Geoffrey Hinton publishes new deep learning algorithm

jasonjmcghee · 3 years ago

Maybe I'm missing something, but from the paper https://www.cs.toronto.edu/~hinton/FFA13.pdf, they use non-conv nets on CIFAR-10 for back prop, resulting in 63% accuracy. And FF achieves 59% accuracy (at best).

Those are relatively close figures, but good accuracy on CIFAR-10 is 99%+ and getting ~94% is trivial.

So, if an improper architecture for a problem is used and the accuracy is poor, how compelling is using another optimization approach and achieving similar accuracy?

It's a unique and interesting approach, but the article specifically mentions it gets accuracy similar to backprop, but if this is the experiment that claim is based on, it loses some credibility in my eyes.

habitue · 3 years ago

I think you have to set expectations based on how much of the ground you're ripping up. If you're adding some layers or some little tweak to an existing architecture, then yeah, going backwards on cifar-10 is a failure.
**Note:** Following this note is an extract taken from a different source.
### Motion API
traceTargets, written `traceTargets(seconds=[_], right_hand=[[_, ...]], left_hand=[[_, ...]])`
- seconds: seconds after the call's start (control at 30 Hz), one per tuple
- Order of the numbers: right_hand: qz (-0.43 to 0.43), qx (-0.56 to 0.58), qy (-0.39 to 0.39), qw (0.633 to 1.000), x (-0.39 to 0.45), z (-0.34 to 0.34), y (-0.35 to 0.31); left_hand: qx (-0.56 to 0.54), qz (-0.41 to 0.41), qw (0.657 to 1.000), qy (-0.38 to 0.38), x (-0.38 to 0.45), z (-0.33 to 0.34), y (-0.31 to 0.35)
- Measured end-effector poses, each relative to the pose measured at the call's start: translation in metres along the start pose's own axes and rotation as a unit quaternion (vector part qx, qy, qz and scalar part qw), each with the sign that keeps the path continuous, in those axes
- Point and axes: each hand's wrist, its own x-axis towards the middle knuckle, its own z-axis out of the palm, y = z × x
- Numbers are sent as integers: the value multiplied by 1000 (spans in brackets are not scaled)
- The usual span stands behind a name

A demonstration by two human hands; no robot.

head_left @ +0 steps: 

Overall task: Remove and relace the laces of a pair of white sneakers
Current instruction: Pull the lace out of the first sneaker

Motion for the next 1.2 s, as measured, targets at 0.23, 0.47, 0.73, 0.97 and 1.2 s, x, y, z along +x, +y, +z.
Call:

If, however, you are ripping out backpropagation like this paper is, then you get a big pass. This is not the new paradigm yet, but it's promising that it doesn't just completely fail.

jxcole · 3 years ago

This seems to be Hinton's MO though. A few years back he ripped out convolutions for capsules and while he claims it's better and some people might claim it "has potential", no one really uses it for much because, as with this, the actual numerical performance is worse on the tests people care about (e.g. imagenet accuracy).

https://en.wikipedia.org/wiki/Capsule_neural_network

LudwigNagasena · 3 years ago

There is no shortage of paradigms that rip out backprop and deliver worse results.

Nevermark · 3 years ago

The best context to view the paper, is as part of an algorithm search.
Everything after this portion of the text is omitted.